Abstract: Stock returns of the defense industry have been as used as a novel approach in identifying government spending shocks and tend to yield an above-unity fiscal multiplier during the post-Korean War period. In this study, I identify the public aircraft and shipbuilding companies as the defense sector of the U.S. stock market and apply the stock market approach to estimate the fiscal multiplier associated with WWII, the largest fiscal stimulus episode of the modern U.S. history. Based on a monthly sample from 1936 to 1947, I find that the output elasticity with regards to total government spending is around 0.276 during the WWII era, which is very close of the 0.3 output elasticity reported from the post-Korean War sample. I also observe persistent responses in government spending and real output to innovations in the excess returns of defense sector, a feature consistent with the findings of the stock market approach and suggesting the existence of expectation effects at a longer horizon that has yet to be accounted for by the main approaches of the literature. Due to the special economic environments of WWII characterized by a high government spending share, the 0.276 output elasticity implies a fiscal multiplier of 0.72, which is in turn consistent with the multiplier estimated via defense news. Upon comparing the performance of the excess returns and defense news on an overlapping sample, I present evidence emphasize the importance of the expectation effects at a longer horizon. In specific, I discover that the shape of responses to the excess returns and defense news can replicate each other by forwarding the defense news and lagging the excess return series.
Work in Progress
Multinationals and Exchange Rates: Evidence from Switzerland (with Andreas Freitag) - Single-authored draft. Update in progress with Andreas Freitag. Clausen Center 2022 Research Grant Award.

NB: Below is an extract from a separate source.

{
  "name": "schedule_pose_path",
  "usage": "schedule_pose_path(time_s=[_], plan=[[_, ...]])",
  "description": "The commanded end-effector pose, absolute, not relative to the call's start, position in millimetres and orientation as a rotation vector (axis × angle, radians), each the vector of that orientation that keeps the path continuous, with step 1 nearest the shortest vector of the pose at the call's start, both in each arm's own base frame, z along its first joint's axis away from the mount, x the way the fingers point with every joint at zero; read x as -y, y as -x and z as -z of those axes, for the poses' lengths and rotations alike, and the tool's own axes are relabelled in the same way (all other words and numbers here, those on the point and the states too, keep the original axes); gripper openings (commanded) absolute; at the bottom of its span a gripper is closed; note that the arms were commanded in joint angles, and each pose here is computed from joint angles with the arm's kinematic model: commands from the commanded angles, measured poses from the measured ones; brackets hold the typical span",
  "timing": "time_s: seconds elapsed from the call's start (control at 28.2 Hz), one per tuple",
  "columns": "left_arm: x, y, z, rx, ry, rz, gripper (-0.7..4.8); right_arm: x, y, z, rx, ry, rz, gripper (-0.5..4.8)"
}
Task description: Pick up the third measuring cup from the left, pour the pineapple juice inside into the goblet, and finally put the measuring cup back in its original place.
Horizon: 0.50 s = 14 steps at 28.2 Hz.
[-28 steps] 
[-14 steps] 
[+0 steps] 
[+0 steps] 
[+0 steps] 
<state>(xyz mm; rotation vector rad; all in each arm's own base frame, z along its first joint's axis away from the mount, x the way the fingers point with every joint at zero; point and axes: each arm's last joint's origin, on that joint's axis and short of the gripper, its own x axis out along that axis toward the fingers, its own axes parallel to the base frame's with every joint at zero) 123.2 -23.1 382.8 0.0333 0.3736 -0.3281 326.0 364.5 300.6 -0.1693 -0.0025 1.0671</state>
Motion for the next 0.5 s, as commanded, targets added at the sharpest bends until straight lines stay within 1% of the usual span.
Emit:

Abstract: In this article, I present the first-step evidence that foreign affiliates of multinational enterprises propagate the transmission of international monetary shocks to domestic inflation dynamics. I further highlight the importance that ownership matters in the usage of imported inputs due to potential organizational bonds between foreign affiliates and the intangible assets of their parents. When propagating the transmission of international monetary shocks, imported inputs themselves do not give a complete picture. Rather, the interaction between ownership and imported inputs matters. Utilizing a novel database that splits the Inter-Country Input-Output tables along the dimension of ownership, I find that foreign affiliates have an influential presence in the domestic sales of the tradable sectors of major developed economies. I also confirm that foreign affiliates tend to use more imports compared with the domestic-owned firms in the same industry. However, there is mixed evidence on foreign affiliates systematically selecting into import intensive industries. Using the 2015 Swiss franc appreciation as a natural experiment, I show that foreign affiliates in Switzerland gained market share following the appreciation, compared with not only the domestic-owned firms, but also the domestic-owned multinational enterprises in the same industry. This finding is consistent with the narrative that the foreign affiliates propagated the deflationary shock by adjusting prices downward further due to the cheaper imports following the appreciation. I also provide evidence that tradable sectors in Switzerland with a higher import intensity gained relative market share from the appreciation. But the positive effect of import intensity on domestic sales is significant only for the foreign-owned sectors.